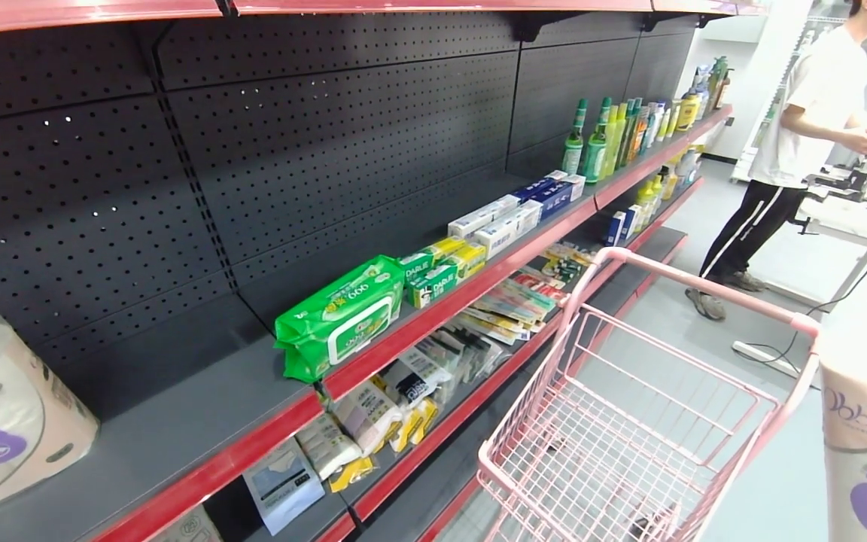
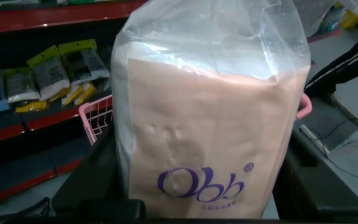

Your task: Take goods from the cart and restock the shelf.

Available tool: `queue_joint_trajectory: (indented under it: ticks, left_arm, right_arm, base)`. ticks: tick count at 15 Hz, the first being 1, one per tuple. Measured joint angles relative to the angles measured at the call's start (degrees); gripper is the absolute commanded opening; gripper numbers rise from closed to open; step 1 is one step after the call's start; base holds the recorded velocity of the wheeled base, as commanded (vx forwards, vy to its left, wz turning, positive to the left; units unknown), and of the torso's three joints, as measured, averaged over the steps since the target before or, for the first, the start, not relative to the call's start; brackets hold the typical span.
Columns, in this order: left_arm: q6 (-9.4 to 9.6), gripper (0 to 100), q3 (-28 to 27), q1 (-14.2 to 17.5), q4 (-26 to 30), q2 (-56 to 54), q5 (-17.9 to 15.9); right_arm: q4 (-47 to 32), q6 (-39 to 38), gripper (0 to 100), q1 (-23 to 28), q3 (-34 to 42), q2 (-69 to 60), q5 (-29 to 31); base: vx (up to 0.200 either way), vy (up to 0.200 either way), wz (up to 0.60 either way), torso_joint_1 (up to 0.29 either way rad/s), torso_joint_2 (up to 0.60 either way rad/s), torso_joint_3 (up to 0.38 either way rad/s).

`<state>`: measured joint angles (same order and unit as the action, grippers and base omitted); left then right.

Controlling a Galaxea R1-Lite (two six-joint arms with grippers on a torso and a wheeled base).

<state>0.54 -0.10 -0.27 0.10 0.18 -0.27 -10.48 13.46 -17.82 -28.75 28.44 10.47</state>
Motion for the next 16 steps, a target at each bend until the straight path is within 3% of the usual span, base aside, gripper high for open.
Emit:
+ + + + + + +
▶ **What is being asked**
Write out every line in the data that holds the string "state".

▶ **Answer for the task**
`<state>`: measured joint angles (same order and unit as the action, grippers and base omitted); left then right.
<state>0.54 -0.10 -0.27 0.10 0.18 -0.27 -10.48 13.46 -17.82 -28.75 28.44 10.47</state>

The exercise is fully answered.